Hyunmi Choi¹, Jose Gutierrez¹, Cheng-Shiun Leu¹, Tian Wang¹, Jiying Han¹, Sylwia Misiewicz¹, Emily Johnson², Will Longstreth Jr³, Mary L. Biggs³, Annette Fitzpatrick³, Steven Shea¹, Craig Johnson³, Mitchell S. V. Elkind¹, Tatjana Rundek⁴, Kevin Strobino⁵, Lisandro Colantonio⁶, Lei Huang⁶, Carolyn Zhu⁷, Danurys Sanchez¹, Dolly Reyes-Dumeyer¹, Richard Mayeux¹, Natalie Bello⁸, Deborah A. Levine⁹, Oluwadamilola Obalana¹⁰, Stefany Diaz¹⁰, Brian Petersen¹⁰, Sofia Maia¹⁰, Evan Thacker¹⁰
¹Columbia University Medical Center, ²Johns Hopkins University School of Medicine, ³University of Washington, ⁴University of Miami, ⁵Cornell University Medical Center, ⁶University of Alabama at Birmingham, ⁷Icahn School of Medicine at Mount Sinai, ⁸Cedar Sinai Medical Center, ⁹University of Michigan, ¹⁰Brigham Young University

Objective:

To identify vascular risk factors (VRFs) for incident late-onset epilepsy (LOE) in older adults.

Background:

LOE (onset after age 65) is a common neurological disorder that may be associated with increased burden of VRFs.

Design/Methods:

We pooled individual participant data from five US cardiovascular cohorts: ARIC, CHS, MESA, NOMAS, and WHICAP. In ARIC, CHS, MESA, and WHICAP, we used Medicare claims to ascertain new-onset epilepsy occurring after the first 2 years of continuous Medicare enrollment using an algorithm based on ICD-9 or ICD-10 codes, and anti-seizure medications. In NOMAS, which was not linked to Medicare, we identified epilepsy using self-report, medical record review, and ICD-9 or ICD-10 codes in claims of the New York Statewide Planning and Research Cooperative System. D

Demographics were assessed by self-report, and VRFs by self-report, blood measures, EKG, physical exams, and medications.

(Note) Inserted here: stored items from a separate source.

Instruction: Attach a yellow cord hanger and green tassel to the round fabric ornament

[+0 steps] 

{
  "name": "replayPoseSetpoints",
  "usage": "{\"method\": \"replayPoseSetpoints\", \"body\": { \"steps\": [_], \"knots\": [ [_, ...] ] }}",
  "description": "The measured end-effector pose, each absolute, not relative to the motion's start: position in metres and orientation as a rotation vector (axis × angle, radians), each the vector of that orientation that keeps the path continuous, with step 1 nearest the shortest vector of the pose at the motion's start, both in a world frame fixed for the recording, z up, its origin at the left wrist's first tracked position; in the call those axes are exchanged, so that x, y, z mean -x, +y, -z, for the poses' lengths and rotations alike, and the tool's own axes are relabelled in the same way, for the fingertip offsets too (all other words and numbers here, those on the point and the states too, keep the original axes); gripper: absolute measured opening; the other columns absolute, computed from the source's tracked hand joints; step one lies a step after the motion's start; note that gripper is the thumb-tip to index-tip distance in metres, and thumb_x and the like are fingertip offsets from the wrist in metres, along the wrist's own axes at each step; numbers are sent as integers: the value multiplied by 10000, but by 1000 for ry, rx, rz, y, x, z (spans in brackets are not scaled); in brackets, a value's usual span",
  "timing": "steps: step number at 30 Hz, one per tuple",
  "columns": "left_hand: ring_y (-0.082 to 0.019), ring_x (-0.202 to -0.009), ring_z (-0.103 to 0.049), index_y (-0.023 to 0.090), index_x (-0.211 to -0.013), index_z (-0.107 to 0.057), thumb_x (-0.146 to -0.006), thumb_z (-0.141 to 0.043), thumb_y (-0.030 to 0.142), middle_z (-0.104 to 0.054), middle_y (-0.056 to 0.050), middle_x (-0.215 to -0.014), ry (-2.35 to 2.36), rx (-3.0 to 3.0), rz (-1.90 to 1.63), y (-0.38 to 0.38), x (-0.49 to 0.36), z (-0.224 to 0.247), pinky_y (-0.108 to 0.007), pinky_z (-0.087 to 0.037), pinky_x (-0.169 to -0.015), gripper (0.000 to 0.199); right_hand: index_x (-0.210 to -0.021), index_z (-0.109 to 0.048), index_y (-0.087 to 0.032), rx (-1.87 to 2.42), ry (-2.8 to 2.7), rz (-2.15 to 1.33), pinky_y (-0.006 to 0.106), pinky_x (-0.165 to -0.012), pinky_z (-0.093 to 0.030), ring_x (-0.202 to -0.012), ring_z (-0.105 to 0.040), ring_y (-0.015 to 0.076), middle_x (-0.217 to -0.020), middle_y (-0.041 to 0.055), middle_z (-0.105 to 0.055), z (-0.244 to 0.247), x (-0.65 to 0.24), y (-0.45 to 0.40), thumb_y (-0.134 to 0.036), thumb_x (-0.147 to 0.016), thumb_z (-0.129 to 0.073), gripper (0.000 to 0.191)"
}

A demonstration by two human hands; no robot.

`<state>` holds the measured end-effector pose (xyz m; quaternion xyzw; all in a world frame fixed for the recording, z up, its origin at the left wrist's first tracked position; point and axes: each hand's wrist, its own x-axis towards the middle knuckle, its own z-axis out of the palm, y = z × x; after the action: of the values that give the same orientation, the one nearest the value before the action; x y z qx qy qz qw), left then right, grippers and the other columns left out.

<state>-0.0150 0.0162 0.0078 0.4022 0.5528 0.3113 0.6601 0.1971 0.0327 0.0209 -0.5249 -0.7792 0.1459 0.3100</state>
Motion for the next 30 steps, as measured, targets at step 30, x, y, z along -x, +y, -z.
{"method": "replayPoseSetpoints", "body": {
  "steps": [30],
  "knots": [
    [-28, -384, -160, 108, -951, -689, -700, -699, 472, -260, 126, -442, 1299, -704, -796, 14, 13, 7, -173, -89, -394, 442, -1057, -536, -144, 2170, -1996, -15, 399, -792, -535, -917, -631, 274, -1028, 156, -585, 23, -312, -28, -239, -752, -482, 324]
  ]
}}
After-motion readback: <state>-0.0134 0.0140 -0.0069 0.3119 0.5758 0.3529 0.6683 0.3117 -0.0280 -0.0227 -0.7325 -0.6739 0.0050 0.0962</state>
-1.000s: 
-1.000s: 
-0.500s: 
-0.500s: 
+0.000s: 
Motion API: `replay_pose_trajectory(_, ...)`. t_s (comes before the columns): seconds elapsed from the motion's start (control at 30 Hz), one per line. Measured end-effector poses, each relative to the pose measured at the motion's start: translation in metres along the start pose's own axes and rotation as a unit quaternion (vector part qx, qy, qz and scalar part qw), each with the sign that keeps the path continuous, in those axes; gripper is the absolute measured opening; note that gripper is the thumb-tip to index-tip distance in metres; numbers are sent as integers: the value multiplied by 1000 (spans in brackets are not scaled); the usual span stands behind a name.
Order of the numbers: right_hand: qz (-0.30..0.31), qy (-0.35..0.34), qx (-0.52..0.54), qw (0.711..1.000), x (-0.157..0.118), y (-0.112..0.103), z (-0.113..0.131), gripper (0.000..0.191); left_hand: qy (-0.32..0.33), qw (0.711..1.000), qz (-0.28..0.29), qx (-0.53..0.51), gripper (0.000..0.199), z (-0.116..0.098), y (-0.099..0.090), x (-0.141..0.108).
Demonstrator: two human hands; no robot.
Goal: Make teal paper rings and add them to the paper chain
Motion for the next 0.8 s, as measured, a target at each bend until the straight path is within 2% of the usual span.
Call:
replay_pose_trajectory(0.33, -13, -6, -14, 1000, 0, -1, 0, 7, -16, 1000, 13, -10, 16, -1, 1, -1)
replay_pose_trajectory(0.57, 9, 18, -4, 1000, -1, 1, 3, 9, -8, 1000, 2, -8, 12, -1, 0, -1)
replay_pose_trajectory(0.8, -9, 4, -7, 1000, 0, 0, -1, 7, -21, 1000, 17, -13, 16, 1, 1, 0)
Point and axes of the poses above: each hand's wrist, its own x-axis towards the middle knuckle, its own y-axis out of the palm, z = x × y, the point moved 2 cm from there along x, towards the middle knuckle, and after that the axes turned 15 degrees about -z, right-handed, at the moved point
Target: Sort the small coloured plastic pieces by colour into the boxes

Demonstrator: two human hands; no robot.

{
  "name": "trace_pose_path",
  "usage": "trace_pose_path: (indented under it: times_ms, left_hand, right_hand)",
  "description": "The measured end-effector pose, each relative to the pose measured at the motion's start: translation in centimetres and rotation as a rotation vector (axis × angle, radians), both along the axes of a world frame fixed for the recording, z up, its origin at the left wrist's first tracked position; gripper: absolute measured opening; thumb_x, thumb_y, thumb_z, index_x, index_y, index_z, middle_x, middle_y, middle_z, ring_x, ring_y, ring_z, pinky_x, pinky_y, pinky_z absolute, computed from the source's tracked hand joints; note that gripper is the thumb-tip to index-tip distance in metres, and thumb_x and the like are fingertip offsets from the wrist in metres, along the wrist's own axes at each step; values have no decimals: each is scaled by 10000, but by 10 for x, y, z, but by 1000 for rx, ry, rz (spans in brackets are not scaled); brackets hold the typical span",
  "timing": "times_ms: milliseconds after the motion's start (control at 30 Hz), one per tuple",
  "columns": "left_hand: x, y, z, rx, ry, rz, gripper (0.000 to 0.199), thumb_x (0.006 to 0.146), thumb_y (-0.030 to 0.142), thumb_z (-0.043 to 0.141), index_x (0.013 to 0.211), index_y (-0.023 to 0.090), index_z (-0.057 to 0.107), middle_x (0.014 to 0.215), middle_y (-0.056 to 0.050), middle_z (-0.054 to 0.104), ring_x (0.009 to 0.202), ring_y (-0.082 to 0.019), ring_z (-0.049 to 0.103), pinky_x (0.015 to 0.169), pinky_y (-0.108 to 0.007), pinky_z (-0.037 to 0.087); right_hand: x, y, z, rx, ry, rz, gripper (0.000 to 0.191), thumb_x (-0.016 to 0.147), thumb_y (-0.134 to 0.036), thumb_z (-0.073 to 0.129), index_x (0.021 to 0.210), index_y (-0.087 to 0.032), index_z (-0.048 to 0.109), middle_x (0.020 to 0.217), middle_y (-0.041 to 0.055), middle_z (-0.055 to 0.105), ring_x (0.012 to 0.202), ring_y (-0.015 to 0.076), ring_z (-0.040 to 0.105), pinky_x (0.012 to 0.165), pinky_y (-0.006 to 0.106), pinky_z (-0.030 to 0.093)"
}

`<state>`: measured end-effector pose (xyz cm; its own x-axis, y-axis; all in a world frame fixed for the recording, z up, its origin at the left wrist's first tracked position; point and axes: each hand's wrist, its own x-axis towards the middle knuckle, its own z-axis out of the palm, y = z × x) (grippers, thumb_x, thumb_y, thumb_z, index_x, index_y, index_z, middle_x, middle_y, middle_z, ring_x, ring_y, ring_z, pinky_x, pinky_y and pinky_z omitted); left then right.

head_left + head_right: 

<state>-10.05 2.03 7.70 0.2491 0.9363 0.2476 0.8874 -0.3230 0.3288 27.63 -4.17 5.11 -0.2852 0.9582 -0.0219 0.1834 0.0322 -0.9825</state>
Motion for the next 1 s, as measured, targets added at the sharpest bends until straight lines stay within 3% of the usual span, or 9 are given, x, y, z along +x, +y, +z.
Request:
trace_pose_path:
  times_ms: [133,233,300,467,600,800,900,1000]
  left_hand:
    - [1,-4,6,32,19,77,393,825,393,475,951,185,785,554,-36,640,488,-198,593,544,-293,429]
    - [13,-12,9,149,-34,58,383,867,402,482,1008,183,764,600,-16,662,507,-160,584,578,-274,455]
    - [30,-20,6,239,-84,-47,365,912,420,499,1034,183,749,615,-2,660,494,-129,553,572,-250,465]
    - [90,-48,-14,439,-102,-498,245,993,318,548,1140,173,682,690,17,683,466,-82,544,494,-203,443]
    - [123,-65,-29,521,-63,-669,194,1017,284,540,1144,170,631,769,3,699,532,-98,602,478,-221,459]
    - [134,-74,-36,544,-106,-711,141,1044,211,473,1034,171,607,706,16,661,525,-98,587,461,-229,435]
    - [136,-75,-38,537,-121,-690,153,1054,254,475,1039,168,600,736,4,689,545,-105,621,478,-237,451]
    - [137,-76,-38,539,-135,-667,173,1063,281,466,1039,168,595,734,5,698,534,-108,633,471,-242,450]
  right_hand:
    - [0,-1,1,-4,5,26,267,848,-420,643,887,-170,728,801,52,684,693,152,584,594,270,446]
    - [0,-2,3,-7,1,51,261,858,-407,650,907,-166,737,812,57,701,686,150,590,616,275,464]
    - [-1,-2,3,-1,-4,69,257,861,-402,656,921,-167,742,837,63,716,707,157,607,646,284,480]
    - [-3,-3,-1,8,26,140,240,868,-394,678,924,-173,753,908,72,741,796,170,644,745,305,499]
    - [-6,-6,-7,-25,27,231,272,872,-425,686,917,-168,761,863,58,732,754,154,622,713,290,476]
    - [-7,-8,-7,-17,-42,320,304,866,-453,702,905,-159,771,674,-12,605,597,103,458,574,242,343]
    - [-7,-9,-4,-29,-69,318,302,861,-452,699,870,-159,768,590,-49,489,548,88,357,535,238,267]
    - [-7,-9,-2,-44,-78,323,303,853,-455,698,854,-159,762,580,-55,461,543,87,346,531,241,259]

Using individual participant meta-analysis with a fixed effect for cohort, we estimated the pooled cohort hazard ratios (HR) and 95% CI from multivariable Cox models. Participants were censored at death or end of continuous Medicare enrollment.

Results:

Among 28,291 participants with 294,575 person-years of follow-up, 998 developed LOE (3.39 per 1000 person-years). Findings from Cox regression analysis suggested that LOE risk was higher for those age ≥85 (HR 2.23 95%CI [1.58, 3.15]) compared to 65-75 years, non-Hispanic [NH] Black (1.80 [1.56, 2.09]) and Hispanic (1.36 [1.09, 1.69]) compared to NH White participants, and those with current smoking (1.40 [1.23, 1.59]), hypertension (1.40 [1.23, 1.59]), diabetes (1.62 [1.38, 1.90]), eGFR<60 (1.35 [1.14, 1.59]), stroke (1.77 [1.29, 2.41]), heart disease (1.39 [1.16, 1.67]), and one (1.29 [1.11, 1.50]) or two APOE e4 alleles (2.12 [1.51, 2.99]) compared to none.

Conclusions:

We identified VRFs that were independently associated with incident LOE. Potential mechanisms underlying the relationships between VRFs and LOE should be examined in future studies.